*ABOUT THIS EXERCISE*: Check every line below for the string "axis", and copy the lines that contain it.

+++ GIVEN INFORMATION

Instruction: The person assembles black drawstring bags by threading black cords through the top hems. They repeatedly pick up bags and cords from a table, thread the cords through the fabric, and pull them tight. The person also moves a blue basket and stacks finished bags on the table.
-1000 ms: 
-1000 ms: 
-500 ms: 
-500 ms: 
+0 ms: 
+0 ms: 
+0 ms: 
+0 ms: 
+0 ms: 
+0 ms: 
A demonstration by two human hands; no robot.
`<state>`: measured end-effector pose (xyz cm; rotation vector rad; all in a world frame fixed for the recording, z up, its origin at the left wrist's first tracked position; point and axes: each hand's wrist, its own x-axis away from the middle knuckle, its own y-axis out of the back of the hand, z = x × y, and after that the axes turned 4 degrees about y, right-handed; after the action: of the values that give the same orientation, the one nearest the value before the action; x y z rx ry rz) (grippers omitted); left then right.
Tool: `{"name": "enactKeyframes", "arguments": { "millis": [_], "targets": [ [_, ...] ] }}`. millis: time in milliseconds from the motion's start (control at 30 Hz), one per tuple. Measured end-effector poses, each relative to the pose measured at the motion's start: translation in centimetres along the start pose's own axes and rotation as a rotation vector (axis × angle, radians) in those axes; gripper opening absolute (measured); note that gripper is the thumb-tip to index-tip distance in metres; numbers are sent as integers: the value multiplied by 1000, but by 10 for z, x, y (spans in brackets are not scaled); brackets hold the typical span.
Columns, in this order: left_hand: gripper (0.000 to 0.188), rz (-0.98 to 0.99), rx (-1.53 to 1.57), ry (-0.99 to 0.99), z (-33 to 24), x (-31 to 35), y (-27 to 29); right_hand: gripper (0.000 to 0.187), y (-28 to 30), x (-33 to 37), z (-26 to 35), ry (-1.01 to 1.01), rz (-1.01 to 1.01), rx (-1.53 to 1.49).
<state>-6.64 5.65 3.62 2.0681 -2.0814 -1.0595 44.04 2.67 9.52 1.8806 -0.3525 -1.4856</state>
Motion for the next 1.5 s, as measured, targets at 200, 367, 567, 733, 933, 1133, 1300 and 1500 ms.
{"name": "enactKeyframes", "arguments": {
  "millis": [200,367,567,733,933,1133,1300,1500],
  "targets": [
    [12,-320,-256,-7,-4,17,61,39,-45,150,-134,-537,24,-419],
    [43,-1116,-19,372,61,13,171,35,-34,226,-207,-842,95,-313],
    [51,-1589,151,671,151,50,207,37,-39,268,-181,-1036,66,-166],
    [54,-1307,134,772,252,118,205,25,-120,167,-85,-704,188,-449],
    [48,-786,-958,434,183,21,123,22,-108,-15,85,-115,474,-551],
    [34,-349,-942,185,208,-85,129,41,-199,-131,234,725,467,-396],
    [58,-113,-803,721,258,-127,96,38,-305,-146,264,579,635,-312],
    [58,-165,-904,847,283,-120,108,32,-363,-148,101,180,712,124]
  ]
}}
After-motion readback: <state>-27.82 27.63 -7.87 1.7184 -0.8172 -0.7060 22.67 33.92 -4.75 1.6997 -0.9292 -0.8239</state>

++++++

*ANSWER SECTION*:
`<state>`: measured end-effector pose (xyz cm; rotation vector rad; all in a world frame fixed for the recording, z up, its origin at the left wrist's first tracked position; point and axes: each hand's wrist, its own x-axis away from the middle knuckle, its own y-axis out of the back of the hand, z = x × y, and after that the axes turned 4 degrees about y, right-handed; after the action: of the values that give the same orientation, the one nearest the value before the action; x y z rx ry rz) (grippers omitted); left then right.
Tool: `{"name": "enactKeyframes", "arguments": { "millis": [_], "targets": [ [_, ...] ] }}`. millis: time in milliseconds from the motion's start (control at 30 Hz), one per tuple. Measured end-effector poses, each relative to the pose measured at the motion's start: translation in centimetres along the start pose's own axes and rotation as a rotation vector (axis × angle, radians) in those axes; gripper opening absolute (measured); note that gripper is the thumb-tip to index-tip distance in metres; numbers are sent as integers: the value multiplied by 1000, but by 10 for z, x, y (spans in brackets are not scaled); brackets hold the typical span.

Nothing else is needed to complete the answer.